Quality will matter when choosing a proper diet for your French Bulldog puppy. Put effort in quality puppy diets suited to petite breeds with real meat as the main part. That your puppy gets the needed protein for muscular development and general health, look for products that have chicken, turkey, or salmon as the first ingredient.
Take note of the kibble’s size and shape while purchasing a food for your French Bulldog puppy. Due to their narrow noses, French Bulldogs can find it hard to eat heavy or odd shaped meals. To foster enjoyable meal experiences, use bite-sized, compact kibble that is simple for your dog to chew and digest.
Taking note of your puppy’s specific needs and tastes is also very important. After making any required nutrition adjustments, keep an eye on their coat condition, weight, and energy levels. If you notice any symptoms of allergy or stomach trouble, speak with an a veterinarian expert about the best course of action.

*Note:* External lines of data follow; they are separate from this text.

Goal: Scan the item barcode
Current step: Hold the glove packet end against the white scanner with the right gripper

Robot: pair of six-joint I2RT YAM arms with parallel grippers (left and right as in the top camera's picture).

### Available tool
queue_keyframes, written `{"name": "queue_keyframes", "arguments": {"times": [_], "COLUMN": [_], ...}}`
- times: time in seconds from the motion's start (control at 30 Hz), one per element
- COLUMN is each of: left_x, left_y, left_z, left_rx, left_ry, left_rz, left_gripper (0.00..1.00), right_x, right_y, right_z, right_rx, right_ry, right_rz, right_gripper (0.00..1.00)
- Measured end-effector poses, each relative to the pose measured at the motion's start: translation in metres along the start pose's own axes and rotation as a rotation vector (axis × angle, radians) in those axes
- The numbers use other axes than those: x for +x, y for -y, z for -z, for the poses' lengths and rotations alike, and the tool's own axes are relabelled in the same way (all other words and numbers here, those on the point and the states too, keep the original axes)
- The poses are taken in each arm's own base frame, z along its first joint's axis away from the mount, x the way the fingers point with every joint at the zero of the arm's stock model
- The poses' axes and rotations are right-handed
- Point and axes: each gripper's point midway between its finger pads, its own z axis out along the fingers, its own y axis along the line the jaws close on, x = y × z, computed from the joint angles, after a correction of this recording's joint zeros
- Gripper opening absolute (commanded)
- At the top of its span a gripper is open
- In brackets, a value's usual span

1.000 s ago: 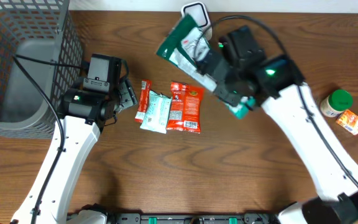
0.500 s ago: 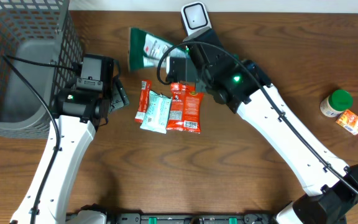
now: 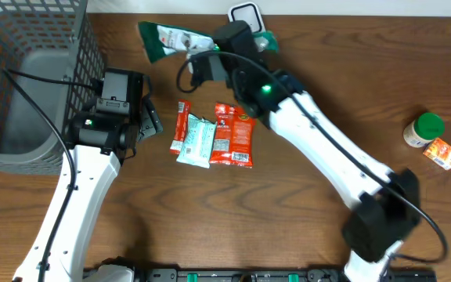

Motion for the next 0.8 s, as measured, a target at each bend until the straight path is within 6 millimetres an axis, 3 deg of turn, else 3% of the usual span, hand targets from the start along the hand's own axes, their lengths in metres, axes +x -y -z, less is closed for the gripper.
{"name": "queue_keyframes", "arguments": {"times": [0.27,0.43,0.63,0.8], "left_x": [0.000,0.000,0.000,0.000], "left_y": [0.000,0.000,0.000,0.000], "left_z": [0.000,0.000,0.000,0.000], "left_rx": [0.000,-0.001,0.000,-0.001], "left_ry": [0.000,0.000,-0.001,0.000], "left_rz": [0.000,0.000,0.000,0.000], "left_gripper": [0.87,0.87,0.87,0.87], "right_x": [-0.007,-0.002,0.002,0.009], "right_y": [0.001,-0.003,-0.011,-0.001], "right_z": [-0.072,-0.107,-0.131,-0.135], "right_rx": [0.160,0.237,0.279,0.335], "right_ry": [-0.013,-0.016,0.024,0.045], "right_rz": [0.100,0.129,0.137,0.121], "right_gripper": [0.01,0.01,0.01,0.01]}}
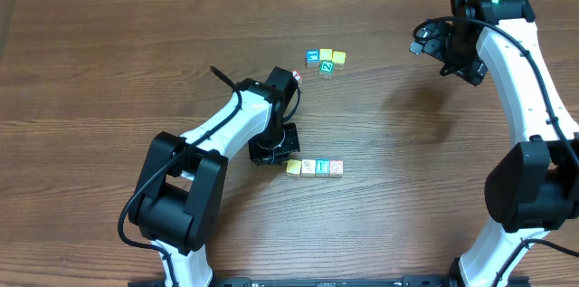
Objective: Flip 4 blocks
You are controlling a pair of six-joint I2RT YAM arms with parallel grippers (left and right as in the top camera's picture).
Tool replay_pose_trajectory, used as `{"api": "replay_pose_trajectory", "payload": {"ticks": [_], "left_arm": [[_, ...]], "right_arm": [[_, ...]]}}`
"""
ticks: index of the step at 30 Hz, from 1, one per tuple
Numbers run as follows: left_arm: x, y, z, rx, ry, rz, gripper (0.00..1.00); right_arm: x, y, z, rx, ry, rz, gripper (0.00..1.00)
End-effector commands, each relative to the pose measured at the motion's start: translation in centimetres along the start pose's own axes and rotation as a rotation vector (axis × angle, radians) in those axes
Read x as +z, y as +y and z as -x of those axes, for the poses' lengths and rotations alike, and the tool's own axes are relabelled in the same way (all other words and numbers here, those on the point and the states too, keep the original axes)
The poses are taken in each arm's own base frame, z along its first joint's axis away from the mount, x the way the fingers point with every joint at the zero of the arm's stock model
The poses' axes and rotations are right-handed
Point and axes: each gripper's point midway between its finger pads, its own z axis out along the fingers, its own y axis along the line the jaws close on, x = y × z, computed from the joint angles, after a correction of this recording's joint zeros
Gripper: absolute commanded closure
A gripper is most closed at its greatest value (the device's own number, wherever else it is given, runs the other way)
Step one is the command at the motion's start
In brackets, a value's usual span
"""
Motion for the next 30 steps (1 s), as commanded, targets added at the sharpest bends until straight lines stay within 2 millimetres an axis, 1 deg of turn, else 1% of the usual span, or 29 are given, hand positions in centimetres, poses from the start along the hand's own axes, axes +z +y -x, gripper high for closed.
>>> {"api": "replay_pose_trajectory", "payload": {"ticks": [1,18,23,30], "left_arm": [[-0.36,-0.24,-0.33,0.001,-0.001,-0.011,0.96],[-0.36,-0.24,-0.29,0.002,-0.003,-0.011,0.96],[-0.37,0.46,-0.06,0.0,-0.019,0.028,0.96],[-0.37,0.51,-0.12,-0.001,-0.017,0.03,0.96]], "right_arm": [[-0.57,-0.07,0.43,-0.001,-0.022,0.001,0.0],[-0.57,-0.07,0.43,-0.001,-0.022,0.001,0.0],[-0.57,-0.07,0.43,-0.001,-0.022,0.001,0.0],[-0.56,-0.08,0.42,-0.001,-0.022,0.001,0.0]]}}
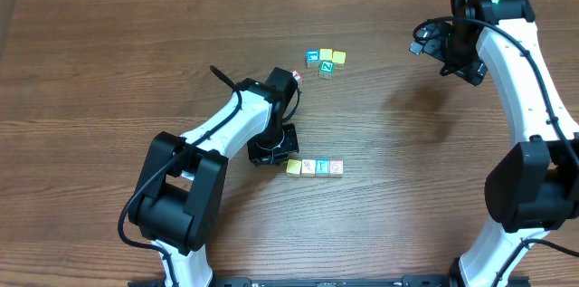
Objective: Flip 4 blocks
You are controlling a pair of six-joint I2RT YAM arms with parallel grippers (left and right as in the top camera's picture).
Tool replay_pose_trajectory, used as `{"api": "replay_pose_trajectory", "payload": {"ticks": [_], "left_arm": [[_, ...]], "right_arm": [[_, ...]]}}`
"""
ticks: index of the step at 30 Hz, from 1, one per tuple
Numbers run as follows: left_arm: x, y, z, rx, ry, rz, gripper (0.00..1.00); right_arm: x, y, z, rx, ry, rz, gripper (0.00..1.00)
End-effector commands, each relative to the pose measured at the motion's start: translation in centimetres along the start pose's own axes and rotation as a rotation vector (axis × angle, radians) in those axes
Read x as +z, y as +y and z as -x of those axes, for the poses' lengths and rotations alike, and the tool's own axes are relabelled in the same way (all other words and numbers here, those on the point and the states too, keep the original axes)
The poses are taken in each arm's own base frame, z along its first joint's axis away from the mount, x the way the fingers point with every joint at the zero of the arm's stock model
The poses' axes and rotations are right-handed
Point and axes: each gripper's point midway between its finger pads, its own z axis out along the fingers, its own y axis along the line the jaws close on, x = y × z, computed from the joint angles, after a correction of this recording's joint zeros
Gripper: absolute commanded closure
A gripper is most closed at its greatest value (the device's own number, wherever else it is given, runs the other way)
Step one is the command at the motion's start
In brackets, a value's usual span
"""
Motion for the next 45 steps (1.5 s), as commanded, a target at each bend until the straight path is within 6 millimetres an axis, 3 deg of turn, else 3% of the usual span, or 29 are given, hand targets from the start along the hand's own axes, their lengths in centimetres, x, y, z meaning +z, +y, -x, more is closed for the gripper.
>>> {"api": "replay_pose_trajectory", "payload": {"ticks": [1,24,30,35,39,45], "left_arm": [[-0.4,0.1,-0.1,0.001,-0.016,0.008,0.96],[-0.4,0.6,-0.2,-0.001,-0.014,0.032,0.96],[-0.4,1.0,-1.2,0.0,0.028,0.047,0.96],[-0.5,1.8,-2.6,-0.011,0.084,0.077,0.96],[-0.5,0.9,-3.2,0.013,0.119,0.024,0.96],[-0.4,0.3,-1.8,0.025,0.059,0.008,0.96]], "right_arm": [[-0.6,-0.1,0.4,0.0,-0.022,0.001,0.0],[-0.6,0.0,0.5,0.003,-0.026,0.004,0.0],[-0.9,1.9,3.5,0.015,-0.145,0.084,0.0],[-1.3,3.6,4.5,0.015,-0.179,0.164,0.0],[-1.4,5.4,2.4,-0.004,-0.068,0.28,0.0],[-1.4,5.4,0.5,-0.005,0.021,0.292,0.0]]}}
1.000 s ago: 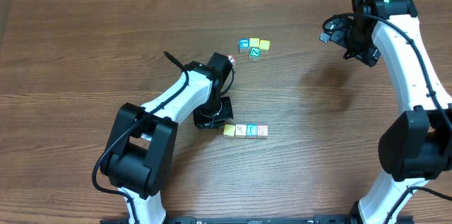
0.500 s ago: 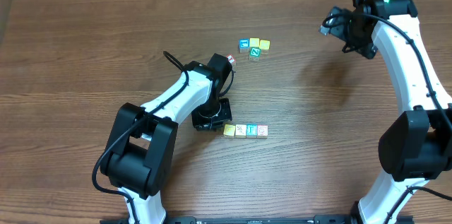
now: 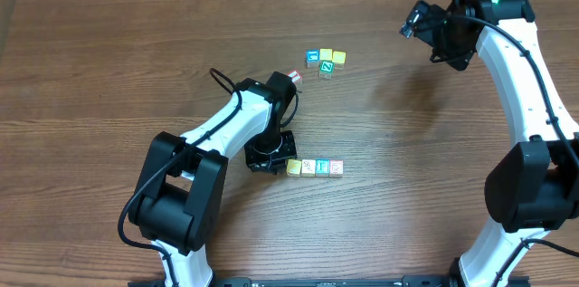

Given that French Bulldogs are known to be food sensitive, it can also be important to try a few different formulas before selecting the one that works best for your puppy.
In conclusion, the health and comfort of your French Bulldog puppies depend on providing them a maintained, healthy diet. You can make sure your pet grows up strong, healthy, and full of vitality by choosing a high-quality puppy food that is made for tiny breeds and taking note of each breed’s individual needs. Your French Bulldog puppy will grow up as an essential part of your family for many years to come with the correct food and lots of affection.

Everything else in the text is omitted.